Le concept est présenté en 1996 sous le nom CCV. Officiellement, ces trois lettres signifient Composite Concept Vehicle. Mais la sonorité n’est pas innocente. En anglais, CCV se prononce comme « two C V », ce qui renvoie directement à 2CV. Chrysler ne revendique pas frontalement l’inspiration Citroën, mais le clin d’œil est difficile à manquer. Le projet va bien plus loin qu’un simple exercice de style. Les équipes imaginent même le mode de production. La voiture doit utiliser du Polyéthylène téréphtalate, plus connu sous le sigle PET, le même plastique que celui employé pour les bouteilles d’eau.
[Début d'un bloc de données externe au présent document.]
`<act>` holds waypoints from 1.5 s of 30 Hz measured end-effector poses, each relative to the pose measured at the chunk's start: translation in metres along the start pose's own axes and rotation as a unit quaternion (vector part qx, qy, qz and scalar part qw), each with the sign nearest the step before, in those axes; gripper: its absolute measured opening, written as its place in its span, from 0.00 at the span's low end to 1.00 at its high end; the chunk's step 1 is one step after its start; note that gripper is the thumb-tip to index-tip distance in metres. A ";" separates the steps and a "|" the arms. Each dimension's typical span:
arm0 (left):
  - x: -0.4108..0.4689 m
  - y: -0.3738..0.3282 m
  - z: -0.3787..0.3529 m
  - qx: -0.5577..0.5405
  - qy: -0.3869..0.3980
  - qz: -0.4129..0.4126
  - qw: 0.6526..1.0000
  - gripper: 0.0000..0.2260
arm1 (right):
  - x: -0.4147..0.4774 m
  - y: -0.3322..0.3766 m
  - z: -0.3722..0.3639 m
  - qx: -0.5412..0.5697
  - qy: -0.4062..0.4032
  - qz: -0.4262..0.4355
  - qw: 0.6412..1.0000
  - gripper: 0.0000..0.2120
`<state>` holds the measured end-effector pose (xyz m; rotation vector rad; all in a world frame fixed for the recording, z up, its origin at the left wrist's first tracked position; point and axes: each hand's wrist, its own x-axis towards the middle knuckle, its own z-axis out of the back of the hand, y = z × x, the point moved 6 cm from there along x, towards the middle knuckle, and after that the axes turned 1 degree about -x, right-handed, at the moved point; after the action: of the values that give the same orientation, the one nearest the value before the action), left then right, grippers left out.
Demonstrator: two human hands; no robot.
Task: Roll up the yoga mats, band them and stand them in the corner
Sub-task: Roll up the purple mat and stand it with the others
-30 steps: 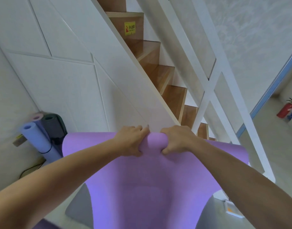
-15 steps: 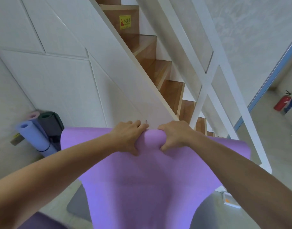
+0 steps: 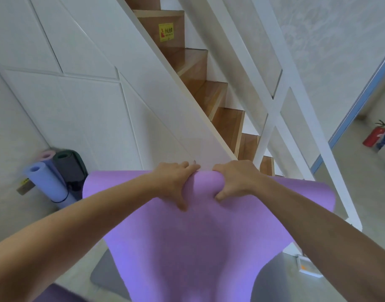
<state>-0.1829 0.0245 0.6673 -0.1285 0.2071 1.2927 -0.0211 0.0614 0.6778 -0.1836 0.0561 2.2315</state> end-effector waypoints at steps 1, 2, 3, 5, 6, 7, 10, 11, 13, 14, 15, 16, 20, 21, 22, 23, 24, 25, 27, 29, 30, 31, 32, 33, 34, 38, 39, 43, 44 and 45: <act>-0.002 -0.003 0.000 0.036 -0.047 0.002 0.998 0.49 | 0.001 -0.002 0.003 0.014 0.014 -0.005 1.000 0.28; -0.002 -0.003 0.000 0.045 -0.079 0.013 0.996 0.45 | 0.003 -0.004 0.003 0.022 0.025 -0.008 0.999 0.29; -0.001 -0.001 -0.002 0.036 -0.095 0.026 0.994 0.40 | 0.004 -0.004 0.002 0.025 0.032 -0.010 0.999 0.32; 0.004 0.007 0.000 -0.014 -0.087 0.052 0.995 0.32 | 0.002 -0.003 0.002 0.006 0.018 -0.005 1.000 0.44; 0.008 0.012 0.002 -0.059 -0.066 0.065 0.994 0.30 | 0.000 -0.001 0.000 -0.020 0.005 0.001 1.000 0.52; 0.010 0.018 0.003 -0.109 -0.034 0.074 0.991 0.29 | -0.002 0.002 -0.003 -0.053 -0.008 0.007 0.999 0.58; 0.010 0.028 0.004 -0.270 0.062 0.074 0.958 0.28 | -0.005 0.007 -0.003 -0.097 -0.059 0.020 0.993 0.56; 0.009 0.028 0.005 -0.301 0.082 0.069 0.948 0.28 | -0.005 0.008 0.002 -0.086 -0.072 0.025 0.993 0.50; 0.005 0.024 0.009 -0.285 0.101 0.056 0.952 0.30 | -0.003 0.007 0.012 -0.063 -0.080 0.027 0.994 0.39; 0.003 0.020 0.012 -0.232 0.087 0.046 0.968 0.34 | -0.002 0.006 0.015 -0.054 -0.070 0.025 0.996 0.36; 0.000 0.017 0.016 -0.153 0.057 0.035 0.986 0.38 | 0.000 0.005 0.018 -0.047 -0.060 0.022 0.997 0.34; -0.003 0.013 0.018 -0.066 0.014 0.021 0.997 0.41 | 0.001 0.004 0.020 -0.037 -0.052 0.018 0.998 0.33; -0.014 -0.001 0.015 0.063 -0.142 0.004 0.988 0.37 | 0.003 0.000 0.021 -0.002 -0.021 0.005 1.000 0.33; -0.013 0.000 0.015 0.043 -0.146 0.013 0.988 0.34 | 0.002 0.001 0.019 -0.007 -0.020 0.009 1.000 0.36; -0.010 0.004 0.015 0.010 -0.133 0.025 0.991 0.32 | 0.001 0.003 0.017 -0.022 -0.023 0.014 0.999 0.42; -0.006 0.010 0.015 -0.030 -0.108 0.036 0.993 0.30 | 0.000 0.005 0.013 -0.049 -0.032 0.022 0.998 0.49; -0.003 0.015 0.014 -0.075 -0.071 0.045 0.994 0.29 | -0.001 0.010 0.008 -0.088 -0.042 0.030 0.995 0.54; 0.000 0.019 0.014 -0.123 -0.029 0.049 0.991 0.28 | -0.002 0.014 0.005 -0.122 -0.055 0.037 0.990 0.56; 0.004 0.023 0.014 -0.188 0.034 0.046 0.980 0.27 | -0.001 0.018 0.004 -0.132 -0.078 0.046 0.987 0.51; 0.001 0.019 0.016 -0.182 0.044 0.037 0.982 0.30 | 0.001 0.017 0.008 -0.092 -0.081 0.048 0.991 0.43; -0.002 0.015 0.017 -0.151 0.034 0.028 0.988 0.33 | 0.002 0.014 0.011 -0.073 -0.069 0.043 0.994 0.40; -0.005 0.010 0.016 -0.102 0.015 0.018 0.995 0.37 | 0.003 0.012 0.013 -0.060 -0.053 0.039 0.996 0.37; -0.008 0.005 0.014 -0.042 -0.008 0.011 0.999 0.43 | 0.005 0.011 0.014 -0.050 -0.036 0.037 0.997 0.35; -0.011 0.001 0.012 0.018 -0.035 0.011 0.999 0.48 | 0.006 0.010 0.014 -0.034 -0.021 0.033 0.999 0.33; -0.014 -0.002 0.008 0.067 -0.063 0.019 0.996 0.52 | 0.007 0.008 0.014 -0.014 -0.008 0.028 0.999 0.30; -0.012 -0.004 0.001 0.076 -0.106 0.059 0.990 0.40 | 0.010 0.008 0.007 0.014 0.002 0.030 0.999 0.35; -0.009 0.000 0.001 0.038 -0.090 0.066 0.993 0.36 | 0.008 0.008 0.004 0.000 -0.009 0.032 0.999 0.42; 0.002 0.017 0.000 -0.158 0.050 0.078 0.983 0.28 | 0.002 0.020 -0.014 -0.137 -0.082 0.051 0.986 0.57; 0.003 0.017 -0.002 -0.215 0.083 0.073 0.970 0.28 | 0.001 0.024 -0.016 -0.141 -0.104 0.058 0.983 0.53; 0.002 0.016 -0.002 -0.254 0.106 0.067 0.959 0.28 | 0.001 0.025 -0.015 -0.137 -0.121 0.063 0.981 0.49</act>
<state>-0.1973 0.0305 0.6653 -0.7049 0.0622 1.4465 -0.0402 0.0452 0.6626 -0.0572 -0.3819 2.3666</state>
Francfort 1997, puis le silence

En 1997, la Chrysler CCV est exposée au salon de Francfort. Sur le papier, le concept semble tenir debout. Il combine faible coût, fabrication simplifiée, entretien accessible et usage familial. Puis le projet s’arrête. Les études de marché contredisent l’intuition de départ. Les clients chinois ne veulent pas d’une voiture trop dépouillée. Contrairement aux Français de 1948, ils ne cherchent pas seulement un moyen de transport économique.

Ils veulent aussi une voiture valorisante. Quitte à payer plus cher, l’automobile doit montrer une réussite sociale. Même dans un pays communiste, l’image compte.

Une occasion manquée pour Chrysler

Chrysler avait pourtant investi des moyens importants dans cette CCV. Mais face au rejet du public visé, le constructeur abandonne l’idée d’une production en série. La voiture restera donc un concept. Une curiosité intelligente, presque paradoxale, née chez un constructeur américain mais guidée par une philosophie très proche de celle de Citroën.

La 2CV continue d’inspirer

L’histoire prend une autre saveur aujourd’hui, alors que Citroën annonce vouloir relancer une sorte de 2CV. Ce n’est d’ailleurs pas la première fois que la marque tente de renouer avec cet héritage, puisque la C3 de 2002 devait déjà en proposer une nouvelle lecture.

Reste à voir ce que donnera cette future descendante spirituelle. Elle n’aura probablement rien d’indigent. Elle pourrait même assumer une forme de chic décalé, un peu à la manière de l’étonnante Nissan S Cargo. La Chrysler CCV rappelle surtout qu’imiter l’esprit de la 2CV ne suffit pas : encore faut il que l’époque et le public aient envie d’une voiture simple.